◆ Exercise directions ◆
Print every line from the start of the data, and when you reach the line with "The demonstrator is", include it and stop. Pictures are not part of the copy.

◆ Input ◆
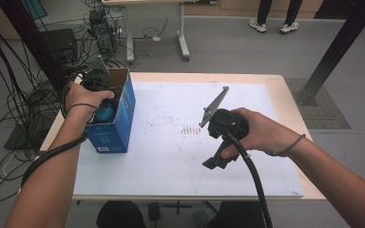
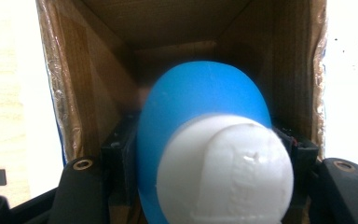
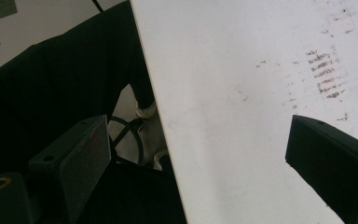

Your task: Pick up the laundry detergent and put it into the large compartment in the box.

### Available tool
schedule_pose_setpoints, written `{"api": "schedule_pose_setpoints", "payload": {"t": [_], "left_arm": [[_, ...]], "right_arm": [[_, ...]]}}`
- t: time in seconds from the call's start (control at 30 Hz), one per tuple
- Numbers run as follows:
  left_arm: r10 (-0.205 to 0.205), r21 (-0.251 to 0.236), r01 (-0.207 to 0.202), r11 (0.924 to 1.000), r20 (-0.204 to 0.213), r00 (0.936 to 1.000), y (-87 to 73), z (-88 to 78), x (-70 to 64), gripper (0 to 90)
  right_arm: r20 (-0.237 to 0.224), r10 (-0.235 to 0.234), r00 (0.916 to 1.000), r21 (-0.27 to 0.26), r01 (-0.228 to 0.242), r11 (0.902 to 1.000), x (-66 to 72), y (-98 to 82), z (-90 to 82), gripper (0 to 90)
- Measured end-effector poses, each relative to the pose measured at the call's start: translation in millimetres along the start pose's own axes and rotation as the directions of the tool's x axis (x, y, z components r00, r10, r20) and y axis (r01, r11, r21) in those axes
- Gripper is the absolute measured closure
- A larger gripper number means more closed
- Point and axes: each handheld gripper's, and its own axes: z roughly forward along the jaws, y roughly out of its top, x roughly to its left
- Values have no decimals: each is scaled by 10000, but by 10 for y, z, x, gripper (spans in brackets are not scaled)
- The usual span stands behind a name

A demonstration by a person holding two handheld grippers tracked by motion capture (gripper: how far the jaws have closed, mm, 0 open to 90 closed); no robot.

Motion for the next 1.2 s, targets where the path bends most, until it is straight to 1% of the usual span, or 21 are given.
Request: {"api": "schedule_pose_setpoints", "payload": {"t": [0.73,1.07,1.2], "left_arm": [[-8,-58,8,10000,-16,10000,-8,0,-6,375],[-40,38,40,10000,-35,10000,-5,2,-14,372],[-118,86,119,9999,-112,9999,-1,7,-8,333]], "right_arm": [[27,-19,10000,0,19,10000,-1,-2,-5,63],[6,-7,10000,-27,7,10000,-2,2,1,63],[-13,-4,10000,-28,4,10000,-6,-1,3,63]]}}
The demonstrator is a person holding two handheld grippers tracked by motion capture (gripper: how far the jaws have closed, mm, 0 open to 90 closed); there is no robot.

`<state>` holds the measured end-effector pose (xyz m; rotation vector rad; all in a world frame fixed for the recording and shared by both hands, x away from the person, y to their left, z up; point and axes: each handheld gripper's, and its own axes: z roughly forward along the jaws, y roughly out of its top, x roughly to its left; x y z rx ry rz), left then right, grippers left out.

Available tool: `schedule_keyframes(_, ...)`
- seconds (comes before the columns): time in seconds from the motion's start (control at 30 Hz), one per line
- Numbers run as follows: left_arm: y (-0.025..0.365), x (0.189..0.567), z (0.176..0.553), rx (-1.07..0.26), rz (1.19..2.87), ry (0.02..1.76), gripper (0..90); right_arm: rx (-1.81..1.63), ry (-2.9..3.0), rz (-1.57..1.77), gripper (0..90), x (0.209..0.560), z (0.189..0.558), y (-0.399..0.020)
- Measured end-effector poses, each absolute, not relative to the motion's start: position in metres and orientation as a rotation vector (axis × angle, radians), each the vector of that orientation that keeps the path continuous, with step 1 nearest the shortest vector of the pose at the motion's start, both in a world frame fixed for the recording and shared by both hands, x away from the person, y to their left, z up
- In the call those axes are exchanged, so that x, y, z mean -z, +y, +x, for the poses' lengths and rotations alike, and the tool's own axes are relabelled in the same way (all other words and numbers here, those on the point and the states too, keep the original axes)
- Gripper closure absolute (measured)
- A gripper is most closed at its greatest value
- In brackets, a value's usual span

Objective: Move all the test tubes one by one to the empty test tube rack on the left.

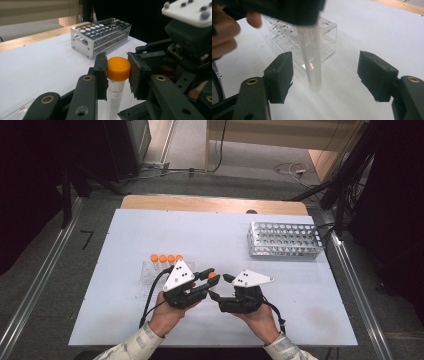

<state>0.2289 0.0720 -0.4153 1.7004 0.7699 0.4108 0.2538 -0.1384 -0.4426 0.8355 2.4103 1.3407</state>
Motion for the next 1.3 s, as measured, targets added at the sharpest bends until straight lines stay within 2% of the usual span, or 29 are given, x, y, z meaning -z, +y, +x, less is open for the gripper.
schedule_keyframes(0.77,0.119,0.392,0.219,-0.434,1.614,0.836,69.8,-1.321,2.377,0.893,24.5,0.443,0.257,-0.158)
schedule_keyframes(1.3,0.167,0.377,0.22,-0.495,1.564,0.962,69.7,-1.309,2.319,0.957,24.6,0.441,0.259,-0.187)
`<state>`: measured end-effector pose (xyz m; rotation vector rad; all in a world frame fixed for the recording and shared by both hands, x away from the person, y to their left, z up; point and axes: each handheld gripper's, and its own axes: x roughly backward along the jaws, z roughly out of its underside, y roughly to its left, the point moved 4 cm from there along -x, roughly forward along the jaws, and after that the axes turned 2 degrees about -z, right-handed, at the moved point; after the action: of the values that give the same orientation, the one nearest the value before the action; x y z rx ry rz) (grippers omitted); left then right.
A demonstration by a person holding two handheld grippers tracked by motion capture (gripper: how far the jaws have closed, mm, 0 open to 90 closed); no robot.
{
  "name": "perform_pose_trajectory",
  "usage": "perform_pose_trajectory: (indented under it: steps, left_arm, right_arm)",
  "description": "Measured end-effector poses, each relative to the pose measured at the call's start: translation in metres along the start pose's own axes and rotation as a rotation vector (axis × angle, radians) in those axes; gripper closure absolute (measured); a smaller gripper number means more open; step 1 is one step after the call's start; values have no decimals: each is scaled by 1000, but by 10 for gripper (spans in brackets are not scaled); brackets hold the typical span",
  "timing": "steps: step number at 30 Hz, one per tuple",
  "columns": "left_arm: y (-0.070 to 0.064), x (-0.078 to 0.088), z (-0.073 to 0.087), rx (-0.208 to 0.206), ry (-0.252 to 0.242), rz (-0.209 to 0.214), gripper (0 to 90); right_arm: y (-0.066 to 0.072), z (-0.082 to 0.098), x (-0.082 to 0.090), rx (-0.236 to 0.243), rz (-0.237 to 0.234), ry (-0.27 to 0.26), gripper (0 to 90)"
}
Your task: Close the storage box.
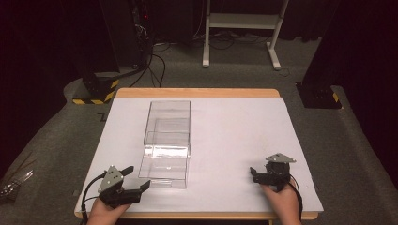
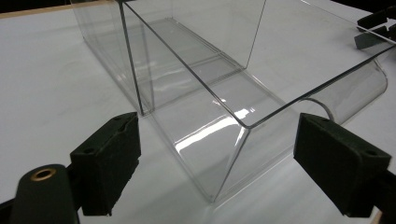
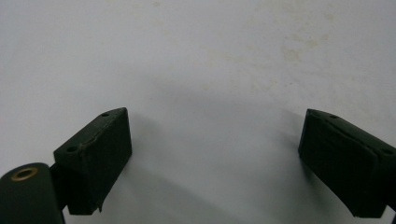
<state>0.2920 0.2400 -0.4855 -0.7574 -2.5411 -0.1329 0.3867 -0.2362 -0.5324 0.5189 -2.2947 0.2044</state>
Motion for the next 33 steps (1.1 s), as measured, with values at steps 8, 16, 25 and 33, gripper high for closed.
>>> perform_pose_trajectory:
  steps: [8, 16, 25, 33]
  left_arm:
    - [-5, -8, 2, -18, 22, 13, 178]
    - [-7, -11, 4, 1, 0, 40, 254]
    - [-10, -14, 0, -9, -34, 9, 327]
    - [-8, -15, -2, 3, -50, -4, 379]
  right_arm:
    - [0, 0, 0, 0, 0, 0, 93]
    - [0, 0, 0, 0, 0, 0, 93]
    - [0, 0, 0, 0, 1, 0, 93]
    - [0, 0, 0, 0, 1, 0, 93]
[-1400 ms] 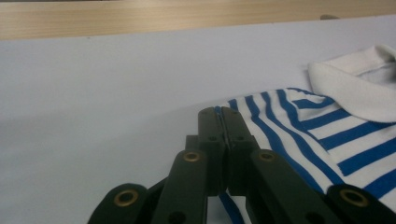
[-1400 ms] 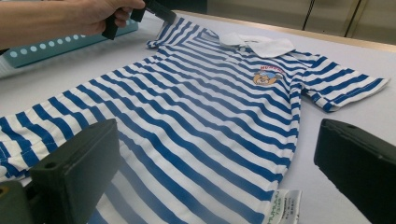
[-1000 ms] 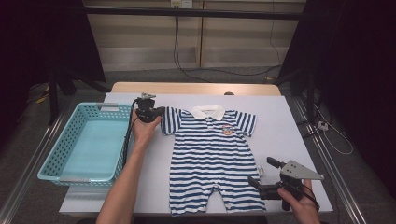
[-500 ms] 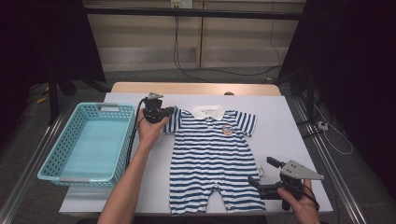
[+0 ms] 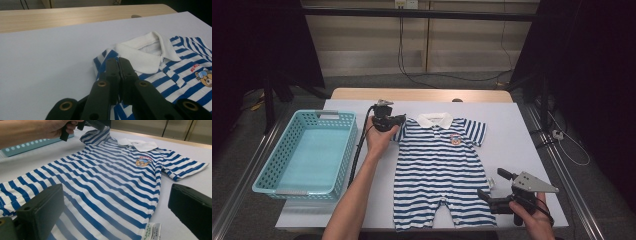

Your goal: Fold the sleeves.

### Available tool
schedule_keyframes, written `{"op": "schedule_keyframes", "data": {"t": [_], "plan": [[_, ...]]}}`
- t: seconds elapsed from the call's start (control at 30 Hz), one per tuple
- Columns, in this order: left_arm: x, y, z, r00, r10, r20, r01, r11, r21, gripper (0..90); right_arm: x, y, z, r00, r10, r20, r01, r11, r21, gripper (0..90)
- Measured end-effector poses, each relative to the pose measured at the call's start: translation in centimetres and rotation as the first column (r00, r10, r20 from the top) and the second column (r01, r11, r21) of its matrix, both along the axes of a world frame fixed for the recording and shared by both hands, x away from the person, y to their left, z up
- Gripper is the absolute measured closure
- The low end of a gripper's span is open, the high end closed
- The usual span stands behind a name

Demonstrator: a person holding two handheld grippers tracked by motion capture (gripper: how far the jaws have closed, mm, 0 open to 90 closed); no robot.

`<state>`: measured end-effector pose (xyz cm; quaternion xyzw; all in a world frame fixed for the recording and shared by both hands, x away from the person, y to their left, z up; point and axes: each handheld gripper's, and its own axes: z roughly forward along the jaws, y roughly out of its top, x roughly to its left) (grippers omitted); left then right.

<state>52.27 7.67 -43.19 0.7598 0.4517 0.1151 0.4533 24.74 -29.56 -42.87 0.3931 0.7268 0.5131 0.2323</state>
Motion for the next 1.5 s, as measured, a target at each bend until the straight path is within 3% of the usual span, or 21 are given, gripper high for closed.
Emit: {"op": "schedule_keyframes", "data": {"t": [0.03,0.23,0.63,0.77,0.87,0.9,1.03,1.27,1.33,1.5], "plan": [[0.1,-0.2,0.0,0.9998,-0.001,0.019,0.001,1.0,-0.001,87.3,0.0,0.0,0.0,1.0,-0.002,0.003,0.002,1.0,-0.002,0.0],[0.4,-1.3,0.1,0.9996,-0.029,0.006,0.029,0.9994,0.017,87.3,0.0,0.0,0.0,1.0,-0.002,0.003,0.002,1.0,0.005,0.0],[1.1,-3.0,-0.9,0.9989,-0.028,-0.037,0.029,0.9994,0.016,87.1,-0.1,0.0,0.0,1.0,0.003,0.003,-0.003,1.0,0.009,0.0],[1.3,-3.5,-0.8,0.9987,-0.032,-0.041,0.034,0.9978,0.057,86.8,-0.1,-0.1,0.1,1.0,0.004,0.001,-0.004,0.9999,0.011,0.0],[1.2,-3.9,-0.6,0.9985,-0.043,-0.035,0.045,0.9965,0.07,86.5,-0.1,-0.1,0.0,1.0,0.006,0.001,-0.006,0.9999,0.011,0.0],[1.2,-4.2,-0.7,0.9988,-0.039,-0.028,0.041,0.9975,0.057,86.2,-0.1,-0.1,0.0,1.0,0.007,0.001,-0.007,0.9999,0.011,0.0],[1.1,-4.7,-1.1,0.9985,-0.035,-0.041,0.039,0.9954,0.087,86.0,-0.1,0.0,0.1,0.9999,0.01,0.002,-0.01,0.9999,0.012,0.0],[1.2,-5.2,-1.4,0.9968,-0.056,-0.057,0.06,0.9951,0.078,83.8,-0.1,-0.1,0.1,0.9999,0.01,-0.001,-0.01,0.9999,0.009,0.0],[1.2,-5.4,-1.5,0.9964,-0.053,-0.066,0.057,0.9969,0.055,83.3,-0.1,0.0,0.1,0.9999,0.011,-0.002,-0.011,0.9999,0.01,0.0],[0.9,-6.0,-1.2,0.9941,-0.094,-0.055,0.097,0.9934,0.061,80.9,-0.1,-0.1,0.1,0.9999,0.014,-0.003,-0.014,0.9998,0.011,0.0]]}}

◆ Answer space ◆
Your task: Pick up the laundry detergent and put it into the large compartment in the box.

### Available tool
schedule_pose_setpoints, written `{"api": "schedule_pose_setpoints", "payload": {"t": [_], "left_arm": [[_, ...]], "right_arm": [[_, ...]]}}`
- t: time in seconds from the call's start (control at 30 Hz), one per tuple
- Numbers run as follows:
  left_arm: r10 (-0.205 to 0.205), r21 (-0.251 to 0.236), r01 (-0.207 to 0.202), r11 (0.924 to 1.000), r20 (-0.204 to 0.213), r00 (0.936 to 1.000), y (-87 to 73), z (-88 to 78), x (-70 to 64), gripper (0 to 90)
  right_arm: r20 (-0.237 to 0.224), r10 (-0.235 to 0.234), r00 (0.916 to 1.000), r21 (-0.27 to 0.26), r01 (-0.228 to 0.242), r11 (0.902 to 1.000), x (-66 to 72), y (-98 to 82), z (-90 to 82), gripper (0 to 90)
- Measured end-effector poses, each relative to the pose measured at the call's start: translation in millimetres along the start pose's own axes and rotation as the directions of the tool's x axis (x, y, z components r00, r10, r20) and y axis (r01, r11, r21) in those axes
- Gripper is the absolute measured closure
- A larger gripper number means more closed
- Point and axes: each handheld gripper's, and its own axes: z roughly forward along the jaws, y roughly out of its top, x roughly to its left
- Values have no decimals: each is scaled by 10000, but by 10 for y, z, x, gripper (spans in brackets are not scaled)
- The usual span stands behind a name

A demonstration by a person holding two handheld grippers tracked by motion capture (gripper: how far the jaws have closed, mm, 0 open to 90 closed); no robot.

Motion for the next 1.2 s, targets where the path bends most, until it is straight to 1% of the usual span, or 21 are given.
Request: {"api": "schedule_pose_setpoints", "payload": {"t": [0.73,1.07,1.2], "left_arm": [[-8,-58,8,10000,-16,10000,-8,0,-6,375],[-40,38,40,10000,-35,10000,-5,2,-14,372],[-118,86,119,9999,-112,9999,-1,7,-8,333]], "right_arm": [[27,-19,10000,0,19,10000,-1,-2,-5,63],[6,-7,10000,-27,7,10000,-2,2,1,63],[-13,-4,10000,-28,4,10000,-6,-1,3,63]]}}
The demonstrator is a person holding two handheld grippers tracked by motion capture (gripper: how far the jaws have closed, mm, 0 open to 90 closed); there is no robot.

No additional output is expected for this exercise.